Processing fails when coiled CPU number is exceeded

jbusecke / cmip6_derived_cloud_datasets

Prototype for derived cloud data pipeline using CMIP6 data.

1 stars 0 forks source link

Processing fails when coiled CPU number is exceeded #4

Open jbusecke opened 3 years ago

jbusecke commented 3 years ago

It seems that currently the processing will fail if a certain number of CPUs is exceeded (see here). I wonder if there is a possibility to tell coiled to wait until recources are freed up, instead of failing the process.

That way we could 'line up' way more comutation jobs without increasing the CPU limit.

rabernat commented 3 years ago

client.wait_for_workers? https://distributed.dask.org/en/latest/api.html#distributed.Client.wait_for_workers

jbusecke commented 3 years ago

Ill give that try...

jbusecke commented 3 years ago

It seems like this error is already raised during the cluster = coiled.Cluster(...) step. So even before creating the client object. I did not see any options in the Cluster API except for timeout=None, but it seems like this error is triggered quite promptly.

jrbourbeau commented 3 years ago

client.wait_for_workers will be useful for blocking until a certain number of workers have spun up. However from the traceback @jbusecke linked to, it appears coiled is raising an error here

https://github.com/jbusecke/cmip6_derived_cloud_datasets/blob/7c22ba97d163ddab562b9d8ff46fc669665c41e9/production_test_env.py#L18-L23

when the initial request for workers is made because your CPU limit has already been reached. This means we're in a place where the actual request for workers isn't successful so we don't even have a cluster object we can connect a client to.

@jbusecke could you try using coiled.list_clusters and coiled.delete_cluster at the beginning of your script to ensure any previous cmip6_derived_cloud_datasets clusters have been shut down?

jbusecke commented 3 years ago

My current remedy is to run this with less workers per cluster, but since I am planning to run this over many different models in the end, it would be amazing to be able to not having those fail.

Another approach could be to limit the amount of concurrent jobs launched by gh -actions and then adjust the coiled workers accordingly. Ill look into that now.

jbusecke commented 3 years ago

@jbusecke could you try using coiled.list_clusters and coiled.delete_cluster to ensure any previous cmip6_derived_cloud_datasets clusters have been shut down?

But this would shut down other clusters that run in a parallel job, right? I definitely do not want to nuke those if they are still running.

jbusecke commented 3 years ago

A quick look resulted in this concurrency feature. But I think that will actually limit the number of jobs to 1, and I am not sure if there is a way to run this with another fixed number.

Maybe the scenario I envision is just too core hungry? But I would love to at least process 1-3 models in parallel to reduce the time needed...

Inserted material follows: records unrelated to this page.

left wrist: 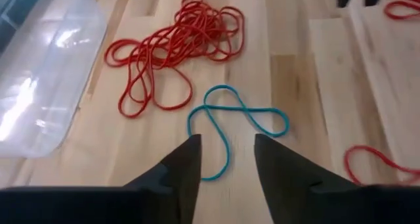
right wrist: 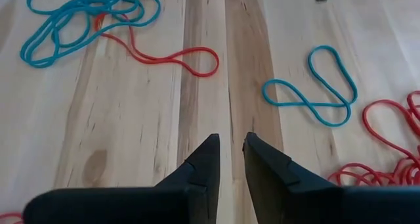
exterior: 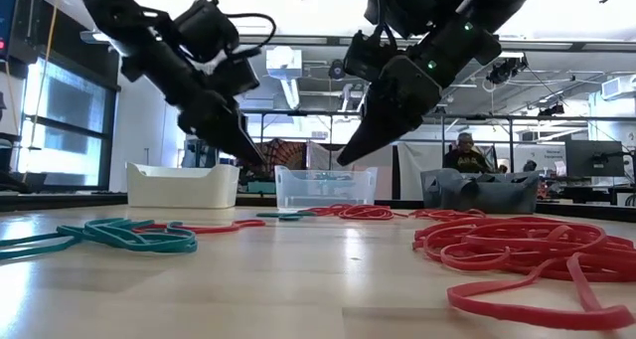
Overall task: Sort rubber bands into baskets
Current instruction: Put the blue rubber band into the white bin
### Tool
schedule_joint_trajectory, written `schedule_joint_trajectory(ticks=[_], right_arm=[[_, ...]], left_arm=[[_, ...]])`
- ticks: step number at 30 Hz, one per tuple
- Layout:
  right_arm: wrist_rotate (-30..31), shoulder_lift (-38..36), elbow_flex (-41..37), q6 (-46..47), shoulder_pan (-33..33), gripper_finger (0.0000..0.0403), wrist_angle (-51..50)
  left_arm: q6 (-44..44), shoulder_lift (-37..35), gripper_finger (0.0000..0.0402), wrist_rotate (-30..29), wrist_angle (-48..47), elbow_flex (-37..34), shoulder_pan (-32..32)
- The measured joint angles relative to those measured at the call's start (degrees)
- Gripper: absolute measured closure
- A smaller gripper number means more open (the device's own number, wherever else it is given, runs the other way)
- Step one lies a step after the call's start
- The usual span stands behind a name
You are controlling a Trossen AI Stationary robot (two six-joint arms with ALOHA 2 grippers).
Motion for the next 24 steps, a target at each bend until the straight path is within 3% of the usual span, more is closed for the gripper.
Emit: schedule_joint_trajectory(ticks=[11, 24], right_arm=[[0.02, 0.0, 0.0, -0.02, 0.35, 0.0343, -0.23], [0.05, 0.02, 0.01, -0.04, 0.33, 0.0343, -0.09]], left_arm=[[-3.64, 8.78, 0.0171, -0.41, 5.46, 0.02, 0.11], [-2.16, 14.43, 0.0161, -4.41, 7.29, 1.31, 1.31]])
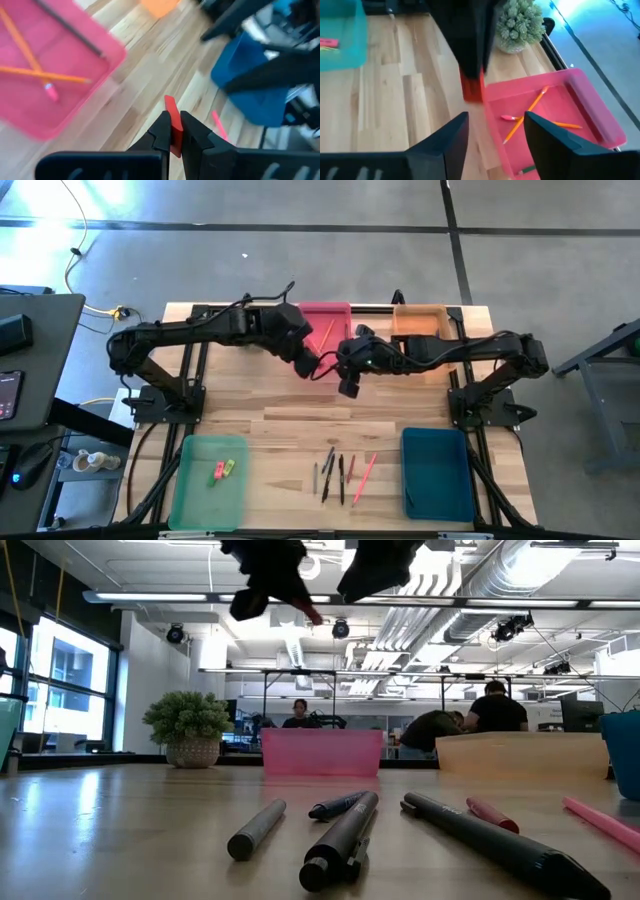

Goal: Sort crayons/erasers/pens/pencils in bins
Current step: Put the red eraser into the light green bin

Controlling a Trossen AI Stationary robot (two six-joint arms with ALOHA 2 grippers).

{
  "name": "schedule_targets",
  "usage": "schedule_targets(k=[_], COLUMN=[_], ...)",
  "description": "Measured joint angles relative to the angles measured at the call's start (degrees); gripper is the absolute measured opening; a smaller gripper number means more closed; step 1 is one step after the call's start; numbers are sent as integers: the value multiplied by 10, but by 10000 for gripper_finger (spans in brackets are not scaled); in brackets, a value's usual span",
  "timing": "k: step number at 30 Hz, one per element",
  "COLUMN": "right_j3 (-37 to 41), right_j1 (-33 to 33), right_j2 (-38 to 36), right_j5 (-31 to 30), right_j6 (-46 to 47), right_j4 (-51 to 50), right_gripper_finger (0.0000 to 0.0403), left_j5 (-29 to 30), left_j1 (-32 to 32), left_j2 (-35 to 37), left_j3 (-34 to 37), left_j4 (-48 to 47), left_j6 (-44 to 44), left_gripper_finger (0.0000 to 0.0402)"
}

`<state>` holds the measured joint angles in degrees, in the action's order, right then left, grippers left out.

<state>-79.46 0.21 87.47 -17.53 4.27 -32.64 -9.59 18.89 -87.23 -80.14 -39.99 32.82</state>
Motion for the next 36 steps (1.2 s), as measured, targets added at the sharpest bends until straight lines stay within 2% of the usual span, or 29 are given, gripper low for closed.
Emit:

mrocklin commented 3 years ago

What is your current core limit? Let's just bump that way up on the Coiled side?

jrbourbeau commented 3 years ago

Yeah, that would work as a short term workaround. @jbusecke what the name of the account you're currently using?

jbusecke commented 3 years ago

"jbusecke"

jrbourbeau commented 3 years ago

Just bumped the jbusecke core limit to 500

jbusecke commented 3 years ago

Thanks so much @jrbourbeau. I will leave this one open, since this is more of a short time fix?

jrbourbeau commented 3 years ago

Sounds good -- checking double checking, did the increased core limit work as a workaround?

jbusecke commented 3 years ago

My trial AWS account ran out of credits shortly after this conversation, so I was not able to fully rack up the calculation.

Once I have that sorted via Columbia (might take a few days...) I will try to run a calculation over a lot more models. I think as long as I keep the cpu_per_job smaller than the coiled CPU limit/gh jobs allowed concurrently I should be fine. But I will follow up with this once I can actually try it.